Around 70% of ACOTAR readers can be found south of the river, and almost one in five are concentrated in Wandsworth borough, where the total number of ACOTAR series loans in the past ten years is 7,810, according to London’s public library data.

The first book in the series is the most popular in London libraries, with 36% fewer people checking out the second book, A Court of Mist and Fury and a gradual decrease in loans of each subsequent book. 

In Wandsworth alone, the number of readers from book one to book two more than halves, with an 80% drop in total e-book loans from 2,038 of A Court of Thorns and Roses to just 421 of A Court of Mist and Fury.

The drop in loans could be down to several factors, either the immediately hooked fans wanting to go out and purchase their own beloved copies of the series, or readers underwhelmed by the “fairy porn” hype or slow pace of the first book. 

One TikTok user, LoisLanea, worked out the number of spicy pages in each ACOTAR book, and the results were all less than 6%, with A Court of Thorns and Roses receiving an “n/a” result.

She said: “If I ask you for a smutty read and you give me something with 5%, I’m never trusting you again.”

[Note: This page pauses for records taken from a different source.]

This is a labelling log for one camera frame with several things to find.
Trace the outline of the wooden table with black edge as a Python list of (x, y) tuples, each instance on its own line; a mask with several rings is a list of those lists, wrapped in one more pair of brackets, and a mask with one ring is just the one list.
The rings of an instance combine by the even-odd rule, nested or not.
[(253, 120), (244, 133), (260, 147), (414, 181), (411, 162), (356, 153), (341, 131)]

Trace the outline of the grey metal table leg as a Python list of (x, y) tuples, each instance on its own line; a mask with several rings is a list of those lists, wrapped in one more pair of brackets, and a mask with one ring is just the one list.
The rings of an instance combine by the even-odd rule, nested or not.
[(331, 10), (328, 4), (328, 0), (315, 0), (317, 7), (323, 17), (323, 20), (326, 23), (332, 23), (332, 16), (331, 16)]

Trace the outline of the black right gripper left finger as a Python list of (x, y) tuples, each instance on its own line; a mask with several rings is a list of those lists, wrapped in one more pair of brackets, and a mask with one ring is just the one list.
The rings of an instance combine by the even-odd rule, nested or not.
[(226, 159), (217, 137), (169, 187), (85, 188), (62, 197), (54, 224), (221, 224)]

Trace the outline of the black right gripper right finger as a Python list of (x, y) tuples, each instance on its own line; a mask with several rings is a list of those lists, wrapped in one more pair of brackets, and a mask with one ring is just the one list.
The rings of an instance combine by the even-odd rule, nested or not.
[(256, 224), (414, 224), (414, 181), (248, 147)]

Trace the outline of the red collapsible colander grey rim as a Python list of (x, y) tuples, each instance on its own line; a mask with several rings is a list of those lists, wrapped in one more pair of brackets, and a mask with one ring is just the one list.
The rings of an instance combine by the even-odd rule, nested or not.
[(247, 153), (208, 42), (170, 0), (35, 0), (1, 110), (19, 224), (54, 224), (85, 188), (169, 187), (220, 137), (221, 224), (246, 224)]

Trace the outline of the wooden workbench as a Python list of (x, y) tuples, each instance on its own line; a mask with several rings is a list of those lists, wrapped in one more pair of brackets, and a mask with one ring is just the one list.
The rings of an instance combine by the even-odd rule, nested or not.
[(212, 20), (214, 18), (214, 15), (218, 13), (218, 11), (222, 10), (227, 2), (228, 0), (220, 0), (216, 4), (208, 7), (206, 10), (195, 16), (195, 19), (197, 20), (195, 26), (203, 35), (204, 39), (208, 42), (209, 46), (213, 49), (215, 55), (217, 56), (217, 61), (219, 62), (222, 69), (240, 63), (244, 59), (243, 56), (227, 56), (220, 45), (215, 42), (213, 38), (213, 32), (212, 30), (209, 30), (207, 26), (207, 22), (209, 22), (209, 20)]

While Maas’ spicy vocabulary shifts from thunderstorm euphemisms and “shattering” synonyms to steamier anatomical descriptions in her later books, the popularised “fairy porn” descriptor of the series is misleading to some readers and off-putting to others.

Finch said: “The term itself is quite a statement: it gets people talking. But these books aren’t fairy porn. They’re just books written with a different kind of reader in mind.

“If you think about what porn actually is and, generally speaking, how much of a male audience it has, and then you compare that with what they’re classifying as the female equivalent, it’s just insane.”

@loislanea

#stitch with @You Can Sit With Us Spicy books mean different things to different people but if someone asks for smut, do not recommend ACOTAR. #spicystats #spicybooktokerproblems #acotarseries

♬ original sound – LoisLanea on YT & IG

Despite the vast offerings of public libraries, especially the ease and discretion of their digital and online services, many Londoners are still not taking full advantage of them.

Three in ten adults in London said they visited a public library in person last year, and less than one in five accessed digital library services, according to the ​​​​Department of Digital, Culture, Media and Sport’s 2023/24 survey. 

Finch said: “For the romantasy girlies, there’s so much accessible now on platforms like Kindle Unlimited and Wattpad, or borrowing it from the library, you can inhale books in a way you couldn’t before.

“I for one would be broke if I actually bought all the copies of the books these people are reading.”

However, Finch explained that buying the physical copies of your favourite series is still very common for romantasy readers who become so obsessed with their favourite characters they will buy 15 different copies of the same book.

A crucial part of a romantasy best seller is having it as a series, not a standalone.

Finch said: “It helps that when people had time during COVID to really invest in reading, the first three ACOTAR books were a completed series and immediately bingeable.

“The popularity of the genre is also so entwined with women wanting to see a glamorised version of what it could be like to be in a relationship with someone who is actually incredibly good to you, where you have mind-blowing sex, and it’s always your feelings first.”